Je n'ai pu trouver encore une minute pour te dire le mot énigmatique de ma lettre, et je n'aime pas rester un logogriphe pour mes amis tels que toi, bien que j'emploie volontiers ce moyen de forcer les autres à penser à moi.

(Il paraît que j'avais oublié d'éclairer la lanterne ? — celle où je me pendais autrefois [1] !) J'ai voulu te dire simplement que je venais de jeter le plan de mon Œuvre entier, après avoir trouvé la clef de moi-même, — clef de voûte, ou centre, si tu veux, pour ne pas nous brouiller de métaphores, — centre de moi-même [2], où je me tiens comme une araignée sacrée, sur les principaux fils déjà sortis de mon esprit, et à l'aide desquels je tisserai aux points de rencontre de merveilleuses dentelles, que je devine, et qui existent déjà dans le sein de la Beauté.

... Que je prévois qu'il me faudra vingt ans pour les cinq livres dont se composera l'Œuvre, et que j'attendrai, ne lisant qu'à mes amis comme toi, des fragments, — et me moquant de la gloire comme d'une niaiserie usée. Qu'est une immortalité relative, et se passant souvent dans l'esprit d'imbéciles, à côté de la joie de contempler l'Éternité, et d'en jouir, vivant, en soi ?

Je te parlerai de tout cela, et te montrerai quelques spécimens d'ébauches, si je puis aller à Avignon, après avoir lu ton drame !
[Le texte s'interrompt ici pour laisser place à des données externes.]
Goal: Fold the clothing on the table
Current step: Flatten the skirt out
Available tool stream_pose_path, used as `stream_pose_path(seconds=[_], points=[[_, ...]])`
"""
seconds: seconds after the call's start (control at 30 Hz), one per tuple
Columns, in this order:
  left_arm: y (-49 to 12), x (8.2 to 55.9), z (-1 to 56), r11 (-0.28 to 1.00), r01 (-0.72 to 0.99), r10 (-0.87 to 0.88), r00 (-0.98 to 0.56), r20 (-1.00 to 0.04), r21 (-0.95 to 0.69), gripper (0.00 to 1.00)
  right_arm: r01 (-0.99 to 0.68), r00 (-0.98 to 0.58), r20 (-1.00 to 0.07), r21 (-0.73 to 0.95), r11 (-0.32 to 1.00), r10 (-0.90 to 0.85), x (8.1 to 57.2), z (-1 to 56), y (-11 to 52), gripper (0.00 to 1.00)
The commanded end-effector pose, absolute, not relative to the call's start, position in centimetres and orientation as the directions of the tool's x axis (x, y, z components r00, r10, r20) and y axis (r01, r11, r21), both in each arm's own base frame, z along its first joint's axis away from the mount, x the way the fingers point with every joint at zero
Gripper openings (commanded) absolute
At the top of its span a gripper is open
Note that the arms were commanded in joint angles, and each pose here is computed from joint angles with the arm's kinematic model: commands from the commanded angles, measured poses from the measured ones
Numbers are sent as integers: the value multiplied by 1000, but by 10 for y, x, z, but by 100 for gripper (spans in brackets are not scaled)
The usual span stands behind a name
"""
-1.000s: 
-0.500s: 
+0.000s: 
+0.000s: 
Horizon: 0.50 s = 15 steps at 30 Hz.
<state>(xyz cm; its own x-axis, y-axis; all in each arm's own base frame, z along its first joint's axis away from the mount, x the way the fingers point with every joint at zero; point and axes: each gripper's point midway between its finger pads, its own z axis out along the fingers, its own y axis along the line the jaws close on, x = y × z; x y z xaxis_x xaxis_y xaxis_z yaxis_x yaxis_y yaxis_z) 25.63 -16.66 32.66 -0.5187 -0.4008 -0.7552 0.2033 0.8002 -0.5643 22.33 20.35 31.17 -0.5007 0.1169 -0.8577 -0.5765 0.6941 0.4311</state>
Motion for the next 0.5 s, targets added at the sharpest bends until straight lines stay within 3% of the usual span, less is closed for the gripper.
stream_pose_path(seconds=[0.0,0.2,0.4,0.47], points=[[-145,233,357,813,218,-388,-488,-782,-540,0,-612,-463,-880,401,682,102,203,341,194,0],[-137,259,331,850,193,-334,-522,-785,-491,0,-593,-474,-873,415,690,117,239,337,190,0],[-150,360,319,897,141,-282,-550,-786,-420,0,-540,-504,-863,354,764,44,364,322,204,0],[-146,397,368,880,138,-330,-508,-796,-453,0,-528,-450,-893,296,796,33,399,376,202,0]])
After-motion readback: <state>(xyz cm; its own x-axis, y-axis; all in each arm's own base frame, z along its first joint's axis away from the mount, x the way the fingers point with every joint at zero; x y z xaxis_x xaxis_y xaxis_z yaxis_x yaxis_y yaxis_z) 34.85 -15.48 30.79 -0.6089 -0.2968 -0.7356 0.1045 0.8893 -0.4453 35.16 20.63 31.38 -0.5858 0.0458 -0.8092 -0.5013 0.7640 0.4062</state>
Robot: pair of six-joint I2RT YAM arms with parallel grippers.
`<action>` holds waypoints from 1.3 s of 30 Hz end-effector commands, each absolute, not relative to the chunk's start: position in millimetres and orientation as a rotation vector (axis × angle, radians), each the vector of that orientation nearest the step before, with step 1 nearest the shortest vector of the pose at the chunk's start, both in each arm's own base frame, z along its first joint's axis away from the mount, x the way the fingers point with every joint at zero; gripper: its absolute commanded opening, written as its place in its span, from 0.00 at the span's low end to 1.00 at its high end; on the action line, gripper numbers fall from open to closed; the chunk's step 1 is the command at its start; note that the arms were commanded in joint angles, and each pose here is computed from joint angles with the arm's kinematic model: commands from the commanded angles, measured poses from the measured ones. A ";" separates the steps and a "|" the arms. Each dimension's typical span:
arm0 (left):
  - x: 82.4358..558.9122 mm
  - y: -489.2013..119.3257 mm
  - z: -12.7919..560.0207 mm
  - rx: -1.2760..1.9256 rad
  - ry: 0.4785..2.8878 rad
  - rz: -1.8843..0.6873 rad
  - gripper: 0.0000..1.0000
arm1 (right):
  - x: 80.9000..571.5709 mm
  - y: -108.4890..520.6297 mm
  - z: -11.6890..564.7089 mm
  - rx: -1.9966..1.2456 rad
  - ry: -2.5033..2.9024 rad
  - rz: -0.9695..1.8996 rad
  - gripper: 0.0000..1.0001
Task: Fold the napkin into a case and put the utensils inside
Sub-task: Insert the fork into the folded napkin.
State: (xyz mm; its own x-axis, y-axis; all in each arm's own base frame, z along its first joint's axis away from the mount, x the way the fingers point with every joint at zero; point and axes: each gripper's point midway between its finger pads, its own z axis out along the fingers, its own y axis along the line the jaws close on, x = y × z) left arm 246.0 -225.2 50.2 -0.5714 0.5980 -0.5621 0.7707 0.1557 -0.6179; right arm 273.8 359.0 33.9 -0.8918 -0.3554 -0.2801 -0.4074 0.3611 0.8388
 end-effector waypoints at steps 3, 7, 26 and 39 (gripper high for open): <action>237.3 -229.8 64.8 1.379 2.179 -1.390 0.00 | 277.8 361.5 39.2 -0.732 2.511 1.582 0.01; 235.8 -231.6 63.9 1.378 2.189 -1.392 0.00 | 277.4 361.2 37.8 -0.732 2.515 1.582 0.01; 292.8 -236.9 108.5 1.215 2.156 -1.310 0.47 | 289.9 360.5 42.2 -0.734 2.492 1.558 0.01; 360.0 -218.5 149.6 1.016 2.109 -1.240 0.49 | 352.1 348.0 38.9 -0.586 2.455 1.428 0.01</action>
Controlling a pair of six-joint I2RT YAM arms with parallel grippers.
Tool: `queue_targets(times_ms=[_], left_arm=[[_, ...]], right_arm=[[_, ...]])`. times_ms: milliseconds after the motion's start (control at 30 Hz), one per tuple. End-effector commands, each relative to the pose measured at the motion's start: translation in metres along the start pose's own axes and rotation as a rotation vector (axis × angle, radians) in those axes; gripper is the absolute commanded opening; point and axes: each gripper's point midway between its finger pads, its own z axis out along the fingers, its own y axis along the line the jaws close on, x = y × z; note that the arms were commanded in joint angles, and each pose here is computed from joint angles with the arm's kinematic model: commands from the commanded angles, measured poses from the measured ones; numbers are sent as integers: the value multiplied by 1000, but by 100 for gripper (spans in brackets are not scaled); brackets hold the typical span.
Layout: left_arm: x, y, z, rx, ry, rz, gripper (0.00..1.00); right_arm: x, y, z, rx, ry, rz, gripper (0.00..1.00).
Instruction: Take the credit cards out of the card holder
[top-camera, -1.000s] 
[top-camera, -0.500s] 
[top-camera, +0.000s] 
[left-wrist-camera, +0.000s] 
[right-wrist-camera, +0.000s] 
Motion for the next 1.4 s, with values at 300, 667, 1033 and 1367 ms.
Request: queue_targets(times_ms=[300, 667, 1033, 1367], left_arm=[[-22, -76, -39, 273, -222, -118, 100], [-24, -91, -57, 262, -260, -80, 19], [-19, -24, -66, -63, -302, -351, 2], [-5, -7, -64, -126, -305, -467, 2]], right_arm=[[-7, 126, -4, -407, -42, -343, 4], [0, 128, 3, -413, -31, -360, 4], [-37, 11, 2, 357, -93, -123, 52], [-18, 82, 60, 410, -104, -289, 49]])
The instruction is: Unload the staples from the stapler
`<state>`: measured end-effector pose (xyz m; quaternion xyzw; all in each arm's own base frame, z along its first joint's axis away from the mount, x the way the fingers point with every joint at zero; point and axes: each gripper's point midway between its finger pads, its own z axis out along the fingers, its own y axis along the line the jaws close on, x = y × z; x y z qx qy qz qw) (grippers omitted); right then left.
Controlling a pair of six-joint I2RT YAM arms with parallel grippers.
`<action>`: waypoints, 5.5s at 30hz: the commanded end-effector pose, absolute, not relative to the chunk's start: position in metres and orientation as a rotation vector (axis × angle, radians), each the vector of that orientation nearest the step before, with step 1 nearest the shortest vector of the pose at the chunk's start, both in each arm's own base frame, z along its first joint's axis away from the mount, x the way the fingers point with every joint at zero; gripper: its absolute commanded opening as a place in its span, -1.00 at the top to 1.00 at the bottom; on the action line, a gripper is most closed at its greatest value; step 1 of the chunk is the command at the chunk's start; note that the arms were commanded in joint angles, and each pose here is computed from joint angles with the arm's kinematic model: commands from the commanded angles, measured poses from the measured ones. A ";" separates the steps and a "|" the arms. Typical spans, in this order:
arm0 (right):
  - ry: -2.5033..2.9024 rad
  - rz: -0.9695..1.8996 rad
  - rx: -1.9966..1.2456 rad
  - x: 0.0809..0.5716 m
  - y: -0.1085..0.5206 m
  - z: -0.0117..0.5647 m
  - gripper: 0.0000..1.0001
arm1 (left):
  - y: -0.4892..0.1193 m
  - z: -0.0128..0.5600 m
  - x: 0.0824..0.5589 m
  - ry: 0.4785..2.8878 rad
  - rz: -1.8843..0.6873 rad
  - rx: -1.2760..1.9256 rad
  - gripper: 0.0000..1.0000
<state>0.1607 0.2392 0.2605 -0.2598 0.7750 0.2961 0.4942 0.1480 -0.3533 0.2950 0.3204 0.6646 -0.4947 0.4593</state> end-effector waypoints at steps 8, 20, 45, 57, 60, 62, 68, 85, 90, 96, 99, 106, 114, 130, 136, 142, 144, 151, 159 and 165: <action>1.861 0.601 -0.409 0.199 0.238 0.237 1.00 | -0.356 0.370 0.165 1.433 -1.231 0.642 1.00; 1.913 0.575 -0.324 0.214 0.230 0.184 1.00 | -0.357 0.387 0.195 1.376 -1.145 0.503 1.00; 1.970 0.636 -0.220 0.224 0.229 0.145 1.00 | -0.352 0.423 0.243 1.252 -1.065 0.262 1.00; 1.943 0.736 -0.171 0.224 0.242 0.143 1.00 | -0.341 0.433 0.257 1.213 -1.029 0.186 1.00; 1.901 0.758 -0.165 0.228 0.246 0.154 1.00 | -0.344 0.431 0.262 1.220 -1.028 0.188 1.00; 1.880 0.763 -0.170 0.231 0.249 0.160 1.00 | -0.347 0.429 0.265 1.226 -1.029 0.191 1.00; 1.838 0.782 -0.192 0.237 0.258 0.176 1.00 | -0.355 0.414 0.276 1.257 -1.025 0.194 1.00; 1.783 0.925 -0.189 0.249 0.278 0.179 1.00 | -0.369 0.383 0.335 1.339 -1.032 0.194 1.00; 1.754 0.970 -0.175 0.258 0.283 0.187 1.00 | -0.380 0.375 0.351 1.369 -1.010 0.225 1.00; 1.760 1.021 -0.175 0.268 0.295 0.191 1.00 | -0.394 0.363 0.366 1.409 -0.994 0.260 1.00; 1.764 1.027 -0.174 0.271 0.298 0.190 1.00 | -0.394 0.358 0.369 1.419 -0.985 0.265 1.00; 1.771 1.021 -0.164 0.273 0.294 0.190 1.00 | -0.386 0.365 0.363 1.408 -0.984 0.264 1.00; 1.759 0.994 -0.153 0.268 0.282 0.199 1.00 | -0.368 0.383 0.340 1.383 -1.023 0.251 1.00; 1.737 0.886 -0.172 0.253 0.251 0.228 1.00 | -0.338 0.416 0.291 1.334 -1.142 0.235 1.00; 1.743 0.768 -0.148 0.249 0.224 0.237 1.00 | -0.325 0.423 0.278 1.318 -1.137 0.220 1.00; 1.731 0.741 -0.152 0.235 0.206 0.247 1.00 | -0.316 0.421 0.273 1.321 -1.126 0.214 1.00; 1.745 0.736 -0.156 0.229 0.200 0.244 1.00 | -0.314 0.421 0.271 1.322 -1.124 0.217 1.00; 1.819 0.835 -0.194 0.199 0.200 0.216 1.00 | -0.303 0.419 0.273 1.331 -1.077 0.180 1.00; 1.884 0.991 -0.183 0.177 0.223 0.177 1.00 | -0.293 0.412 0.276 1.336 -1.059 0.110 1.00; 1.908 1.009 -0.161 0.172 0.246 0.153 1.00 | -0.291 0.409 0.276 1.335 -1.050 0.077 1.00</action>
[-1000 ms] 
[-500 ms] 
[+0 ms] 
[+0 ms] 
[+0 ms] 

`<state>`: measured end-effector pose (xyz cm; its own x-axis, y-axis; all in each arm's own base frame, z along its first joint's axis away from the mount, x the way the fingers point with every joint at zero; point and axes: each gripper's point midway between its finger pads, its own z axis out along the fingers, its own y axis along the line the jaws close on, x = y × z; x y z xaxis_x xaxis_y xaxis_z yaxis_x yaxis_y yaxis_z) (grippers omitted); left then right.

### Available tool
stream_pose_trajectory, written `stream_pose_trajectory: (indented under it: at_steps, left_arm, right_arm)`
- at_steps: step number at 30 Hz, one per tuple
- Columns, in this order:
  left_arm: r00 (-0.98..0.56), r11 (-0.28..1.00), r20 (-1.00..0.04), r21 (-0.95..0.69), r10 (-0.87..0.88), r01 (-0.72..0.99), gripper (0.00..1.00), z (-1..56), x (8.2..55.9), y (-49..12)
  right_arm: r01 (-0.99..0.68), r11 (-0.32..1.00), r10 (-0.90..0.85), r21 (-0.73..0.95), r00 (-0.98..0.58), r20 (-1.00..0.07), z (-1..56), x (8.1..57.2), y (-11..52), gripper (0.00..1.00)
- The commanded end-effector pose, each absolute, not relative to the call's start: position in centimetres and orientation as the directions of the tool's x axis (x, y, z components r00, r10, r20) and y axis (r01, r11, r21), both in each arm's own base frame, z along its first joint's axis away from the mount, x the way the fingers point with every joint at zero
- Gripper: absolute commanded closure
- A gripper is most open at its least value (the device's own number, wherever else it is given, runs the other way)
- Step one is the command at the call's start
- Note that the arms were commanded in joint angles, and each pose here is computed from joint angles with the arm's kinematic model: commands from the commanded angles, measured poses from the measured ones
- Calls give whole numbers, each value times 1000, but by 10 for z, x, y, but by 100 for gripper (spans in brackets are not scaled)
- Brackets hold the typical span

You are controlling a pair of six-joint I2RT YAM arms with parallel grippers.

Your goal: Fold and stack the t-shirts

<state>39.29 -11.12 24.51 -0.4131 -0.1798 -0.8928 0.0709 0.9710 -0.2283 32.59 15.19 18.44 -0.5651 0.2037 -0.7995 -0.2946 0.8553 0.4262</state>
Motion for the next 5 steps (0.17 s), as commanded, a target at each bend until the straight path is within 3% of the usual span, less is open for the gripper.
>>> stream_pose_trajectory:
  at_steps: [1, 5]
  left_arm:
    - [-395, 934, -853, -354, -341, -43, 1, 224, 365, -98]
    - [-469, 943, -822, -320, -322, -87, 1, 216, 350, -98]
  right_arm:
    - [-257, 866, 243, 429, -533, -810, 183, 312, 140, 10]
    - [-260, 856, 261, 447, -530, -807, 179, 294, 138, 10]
En attendant, je t'aime de tout mon cœur ; Marie et moi, et Geneviève, aimons Madame Aubanel, et embrassons Jean de la Croix. Quant à Grivolas, je ne l'embrasse pas. Épouvante ce scélérat par le récit que tu lui feras de ses propres crimes, et sois l'Incarnation de ses Remords.

Amitiés aux Brunet.

Ton


STÉPHANE M.



  1. Voir le dernier vers du « Guignon »
  2. « De moi-même » corrige « de mon œuvre ».